Work request: The whole listing must be printed again without any alteration.

Dataset content:

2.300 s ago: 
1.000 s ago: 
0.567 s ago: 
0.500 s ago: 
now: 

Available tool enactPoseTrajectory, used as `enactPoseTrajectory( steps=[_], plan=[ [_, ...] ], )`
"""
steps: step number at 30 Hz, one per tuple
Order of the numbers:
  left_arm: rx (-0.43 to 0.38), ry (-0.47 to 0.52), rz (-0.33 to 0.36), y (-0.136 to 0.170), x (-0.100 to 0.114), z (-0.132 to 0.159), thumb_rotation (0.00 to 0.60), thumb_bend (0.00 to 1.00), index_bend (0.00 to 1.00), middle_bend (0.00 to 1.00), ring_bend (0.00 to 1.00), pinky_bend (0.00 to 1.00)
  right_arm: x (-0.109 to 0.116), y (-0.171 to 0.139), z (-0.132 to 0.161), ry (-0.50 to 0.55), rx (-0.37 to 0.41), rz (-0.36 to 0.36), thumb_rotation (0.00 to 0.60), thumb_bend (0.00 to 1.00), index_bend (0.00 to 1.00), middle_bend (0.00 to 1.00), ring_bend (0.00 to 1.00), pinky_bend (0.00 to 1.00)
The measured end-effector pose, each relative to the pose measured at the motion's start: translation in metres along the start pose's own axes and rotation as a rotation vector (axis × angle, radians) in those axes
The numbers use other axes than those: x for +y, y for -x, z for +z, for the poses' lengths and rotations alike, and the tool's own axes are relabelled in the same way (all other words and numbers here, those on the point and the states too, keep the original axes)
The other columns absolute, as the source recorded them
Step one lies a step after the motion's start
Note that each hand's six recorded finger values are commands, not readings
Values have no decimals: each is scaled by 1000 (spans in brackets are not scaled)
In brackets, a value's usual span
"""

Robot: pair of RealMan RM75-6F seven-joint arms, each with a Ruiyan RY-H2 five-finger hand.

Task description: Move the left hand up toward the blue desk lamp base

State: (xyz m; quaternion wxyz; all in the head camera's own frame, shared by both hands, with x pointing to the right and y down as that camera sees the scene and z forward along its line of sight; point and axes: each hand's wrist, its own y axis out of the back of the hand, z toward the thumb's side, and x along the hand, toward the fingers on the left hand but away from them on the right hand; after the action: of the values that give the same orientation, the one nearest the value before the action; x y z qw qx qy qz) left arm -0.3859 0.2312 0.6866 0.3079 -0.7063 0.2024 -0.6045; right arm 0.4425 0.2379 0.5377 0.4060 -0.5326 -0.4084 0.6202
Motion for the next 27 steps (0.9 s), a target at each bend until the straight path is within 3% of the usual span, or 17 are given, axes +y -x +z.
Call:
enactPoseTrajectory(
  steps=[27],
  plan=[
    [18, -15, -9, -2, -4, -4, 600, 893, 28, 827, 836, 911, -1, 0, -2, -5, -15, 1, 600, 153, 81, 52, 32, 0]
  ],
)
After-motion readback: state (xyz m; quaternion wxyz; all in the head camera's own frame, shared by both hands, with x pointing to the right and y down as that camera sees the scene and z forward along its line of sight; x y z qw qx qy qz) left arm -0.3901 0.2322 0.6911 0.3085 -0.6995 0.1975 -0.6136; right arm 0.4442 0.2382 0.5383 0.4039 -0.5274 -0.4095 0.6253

Your response:
2.300 s ago: 
1.000 s ago: 
0.567 s ago: 
0.500 s ago: 
now: 

Available tool enactPoseTrajectory, used as `enactPoseTrajectory( steps=[_], plan=[ [_, ...] ], )`
"""
steps: step number at 30 Hz, one per tuple
Order of the numbers:
  left_arm: rx (-0.43 to 0.38), ry (-0.47 to 0.52), rz (-0.33 to 0.36), y (-0.136 to 0.170), x (-0.100 to 0.114), z (-0.132 to 0.159), thumb_rotation (0.00 to 0.60), thumb_bend (0.00 to 1.00), index_bend (0.00 to 1.00), middle_bend (0.00 to 1.00), ring_bend (0.00 to 1.00), pinky_bend (0.00 to 1.00)
  right_arm: x (-0.109 to 0.116), y (-0.171 to 0.139), z (-0.132 to 0.161), ry (-0.50 to 0.55), rx (-0.37 to 0.41), rz (-0.36 to 0.36), thumb_rotation (0.00 to 0.60), thumb_bend (0.00 to 1.00), index_bend (0.00 to 1.00), middle_bend (0.00 to 1.00), ring_bend (0.00 to 1.00), pinky_bend (0.00 to 1.00)
The measured end-effector pose, each relative to the pose measured at the motion's start: translation in metres along the start pose's own axes and rotation as a rotation vector (axis × angle, radians) in those axes
The numbers use other axes than those: x for +y, y for -x, z for +z, for the poses' lengths and rotations alike, and the tool's own axes are relabelled in the same way (all other words and numbers here, those on the point and the states too, keep the original axes)
The other columns absolute, as the source recorded them
Step one lies a step after the motion's start
Note that each hand's six recorded finger values are commands, not readings
Values have no decimals: each is scaled by 1000 (spans in brackets are not scaled)
In brackets, a value's usual span
"""

Robot: pair of RealMan RM75-6F seven-joint arms, each with a Ruiyan RY-H2 five-finger hand.

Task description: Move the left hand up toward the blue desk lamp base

State: (xyz m; quaternion wxyz; all in the head camera's own frame, shared by both hands, with x pointing to the right and y down as that camera sees the scene and z forward along its line of sight; point and axes: each hand's wrist, its own y axis out of the back of the hand, z toward the thumb's side, and x along the hand, toward the fingers on the left hand but away from them on the right hand; after the action: of the values that give the same orientation, the one nearest the value before the action; x y z qw qx qy qz) left arm -0.3859 0.2312 0.6866 0.3079 -0.7063 0.2024 -0.6045; right arm 0.4425 0.2379 0.5377 0.4060 -0.5326 -0.4084 0.6202
Motion for the next 27 steps (0.9 s), a target at each bend until the straight path is within 3% of the usual span, or 17 are given, axes +y -x +z.
Call:
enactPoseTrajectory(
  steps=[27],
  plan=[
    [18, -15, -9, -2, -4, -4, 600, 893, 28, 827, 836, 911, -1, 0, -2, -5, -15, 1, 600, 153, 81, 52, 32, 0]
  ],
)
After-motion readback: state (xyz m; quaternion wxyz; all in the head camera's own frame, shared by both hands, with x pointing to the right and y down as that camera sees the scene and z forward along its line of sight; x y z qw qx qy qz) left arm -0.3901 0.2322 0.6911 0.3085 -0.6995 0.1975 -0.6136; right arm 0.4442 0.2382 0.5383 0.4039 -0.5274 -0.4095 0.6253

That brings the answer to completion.